● THE PROBLEM: Using the entries that follow, report the number of lines that include the string "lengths", without any other text.

● RECORDS SHOWN:
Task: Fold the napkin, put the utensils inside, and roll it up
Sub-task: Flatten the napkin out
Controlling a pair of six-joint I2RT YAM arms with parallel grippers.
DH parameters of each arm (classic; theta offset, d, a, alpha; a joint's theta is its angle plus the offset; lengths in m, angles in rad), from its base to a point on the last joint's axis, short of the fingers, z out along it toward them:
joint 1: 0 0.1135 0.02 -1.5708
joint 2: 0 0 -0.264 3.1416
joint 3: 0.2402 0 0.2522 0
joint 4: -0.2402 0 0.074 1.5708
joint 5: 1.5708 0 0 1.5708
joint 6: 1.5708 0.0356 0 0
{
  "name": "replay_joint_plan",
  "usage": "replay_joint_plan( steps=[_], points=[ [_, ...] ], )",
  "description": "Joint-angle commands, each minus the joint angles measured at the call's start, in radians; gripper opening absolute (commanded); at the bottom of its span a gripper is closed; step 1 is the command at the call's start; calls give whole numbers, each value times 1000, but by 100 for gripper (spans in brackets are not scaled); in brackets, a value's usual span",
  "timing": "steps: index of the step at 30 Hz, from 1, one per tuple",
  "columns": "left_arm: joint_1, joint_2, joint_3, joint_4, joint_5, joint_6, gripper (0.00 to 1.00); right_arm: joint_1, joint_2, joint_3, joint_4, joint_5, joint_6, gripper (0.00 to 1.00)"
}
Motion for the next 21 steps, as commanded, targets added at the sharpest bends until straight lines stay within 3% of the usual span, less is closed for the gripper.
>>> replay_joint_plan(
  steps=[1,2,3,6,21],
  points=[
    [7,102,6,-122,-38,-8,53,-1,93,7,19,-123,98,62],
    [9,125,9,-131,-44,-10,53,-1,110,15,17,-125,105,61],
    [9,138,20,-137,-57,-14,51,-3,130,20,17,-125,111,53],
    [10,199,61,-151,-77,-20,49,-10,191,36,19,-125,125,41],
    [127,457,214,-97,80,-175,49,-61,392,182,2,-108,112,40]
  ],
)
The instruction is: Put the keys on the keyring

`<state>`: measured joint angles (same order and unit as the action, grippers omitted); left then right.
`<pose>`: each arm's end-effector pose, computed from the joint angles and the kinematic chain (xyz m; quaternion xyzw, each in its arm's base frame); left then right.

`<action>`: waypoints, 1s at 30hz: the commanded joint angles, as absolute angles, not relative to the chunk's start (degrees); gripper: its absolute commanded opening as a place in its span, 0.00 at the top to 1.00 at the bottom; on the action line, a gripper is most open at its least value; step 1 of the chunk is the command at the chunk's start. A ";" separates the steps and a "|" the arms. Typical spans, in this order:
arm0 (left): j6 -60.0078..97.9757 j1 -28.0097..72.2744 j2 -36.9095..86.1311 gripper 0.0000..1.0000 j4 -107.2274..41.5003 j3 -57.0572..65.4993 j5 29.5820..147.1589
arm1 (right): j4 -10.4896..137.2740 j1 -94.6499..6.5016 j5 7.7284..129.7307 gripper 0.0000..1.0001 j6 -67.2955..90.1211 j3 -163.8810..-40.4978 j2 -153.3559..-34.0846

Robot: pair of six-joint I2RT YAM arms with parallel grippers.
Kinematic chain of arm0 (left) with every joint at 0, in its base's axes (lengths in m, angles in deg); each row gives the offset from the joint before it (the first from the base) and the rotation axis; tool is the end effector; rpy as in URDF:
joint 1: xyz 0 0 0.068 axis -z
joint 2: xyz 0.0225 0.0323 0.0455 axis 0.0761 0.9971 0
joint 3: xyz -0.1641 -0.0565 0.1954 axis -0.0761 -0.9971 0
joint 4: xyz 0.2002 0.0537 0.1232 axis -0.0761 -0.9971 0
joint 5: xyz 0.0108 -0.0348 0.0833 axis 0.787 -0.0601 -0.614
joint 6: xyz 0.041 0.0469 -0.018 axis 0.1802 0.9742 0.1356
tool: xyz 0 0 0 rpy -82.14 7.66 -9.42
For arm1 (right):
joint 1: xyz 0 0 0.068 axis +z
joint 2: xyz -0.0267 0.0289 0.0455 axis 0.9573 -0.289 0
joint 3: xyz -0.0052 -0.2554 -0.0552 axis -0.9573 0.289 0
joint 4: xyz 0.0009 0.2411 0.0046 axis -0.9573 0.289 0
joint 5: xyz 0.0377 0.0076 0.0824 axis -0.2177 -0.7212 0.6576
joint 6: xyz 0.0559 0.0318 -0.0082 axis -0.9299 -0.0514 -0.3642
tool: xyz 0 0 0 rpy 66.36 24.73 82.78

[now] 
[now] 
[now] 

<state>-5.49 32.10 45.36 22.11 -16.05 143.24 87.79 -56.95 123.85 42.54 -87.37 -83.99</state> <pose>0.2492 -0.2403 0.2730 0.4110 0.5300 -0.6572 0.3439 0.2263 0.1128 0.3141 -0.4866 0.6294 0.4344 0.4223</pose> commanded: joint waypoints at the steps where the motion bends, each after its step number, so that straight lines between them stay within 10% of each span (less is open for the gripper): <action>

● ANSWER SECTION: 2